* EXERCISE:
Every line that contains the word "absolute" is to be copied from the listing.

* COLLECTED DATA:
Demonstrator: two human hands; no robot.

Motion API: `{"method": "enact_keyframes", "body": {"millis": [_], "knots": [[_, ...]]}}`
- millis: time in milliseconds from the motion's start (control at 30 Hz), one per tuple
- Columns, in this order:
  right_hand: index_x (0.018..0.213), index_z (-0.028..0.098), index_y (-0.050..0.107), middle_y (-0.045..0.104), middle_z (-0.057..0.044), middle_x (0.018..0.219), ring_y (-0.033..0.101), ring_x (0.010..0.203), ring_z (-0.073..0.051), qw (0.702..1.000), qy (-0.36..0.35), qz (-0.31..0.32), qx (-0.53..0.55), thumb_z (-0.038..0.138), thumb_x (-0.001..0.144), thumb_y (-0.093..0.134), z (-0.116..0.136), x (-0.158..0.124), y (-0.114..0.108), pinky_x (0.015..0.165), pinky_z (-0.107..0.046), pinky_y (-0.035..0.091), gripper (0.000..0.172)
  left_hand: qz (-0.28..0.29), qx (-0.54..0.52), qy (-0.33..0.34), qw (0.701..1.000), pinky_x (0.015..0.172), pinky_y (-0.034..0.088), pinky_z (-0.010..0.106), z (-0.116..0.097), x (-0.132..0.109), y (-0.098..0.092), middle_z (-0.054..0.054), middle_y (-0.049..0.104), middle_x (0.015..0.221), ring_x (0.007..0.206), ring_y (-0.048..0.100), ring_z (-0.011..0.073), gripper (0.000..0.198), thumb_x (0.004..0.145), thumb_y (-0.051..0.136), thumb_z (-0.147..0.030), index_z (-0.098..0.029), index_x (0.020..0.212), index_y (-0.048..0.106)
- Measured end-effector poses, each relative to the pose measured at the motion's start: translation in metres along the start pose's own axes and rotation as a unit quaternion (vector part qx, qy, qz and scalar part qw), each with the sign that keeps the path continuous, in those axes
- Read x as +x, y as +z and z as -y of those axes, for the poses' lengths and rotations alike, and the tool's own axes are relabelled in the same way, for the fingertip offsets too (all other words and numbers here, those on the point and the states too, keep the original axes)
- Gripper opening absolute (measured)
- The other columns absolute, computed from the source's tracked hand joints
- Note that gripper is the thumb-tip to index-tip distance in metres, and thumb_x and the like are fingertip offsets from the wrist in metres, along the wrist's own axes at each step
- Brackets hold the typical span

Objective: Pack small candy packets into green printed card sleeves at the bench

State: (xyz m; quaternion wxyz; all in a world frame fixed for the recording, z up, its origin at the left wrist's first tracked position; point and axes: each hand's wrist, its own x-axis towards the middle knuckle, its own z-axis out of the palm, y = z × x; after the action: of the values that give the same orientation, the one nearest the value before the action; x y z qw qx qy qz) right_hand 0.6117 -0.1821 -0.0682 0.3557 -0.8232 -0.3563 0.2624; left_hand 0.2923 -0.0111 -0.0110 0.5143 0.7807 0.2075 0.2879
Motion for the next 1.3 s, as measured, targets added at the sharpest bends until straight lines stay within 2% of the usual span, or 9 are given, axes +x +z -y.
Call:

* EXERCISE SOLUTION:
- Gripper opening absolute (measured)
- The other columns absolute, computed from the source's tracked hand joints

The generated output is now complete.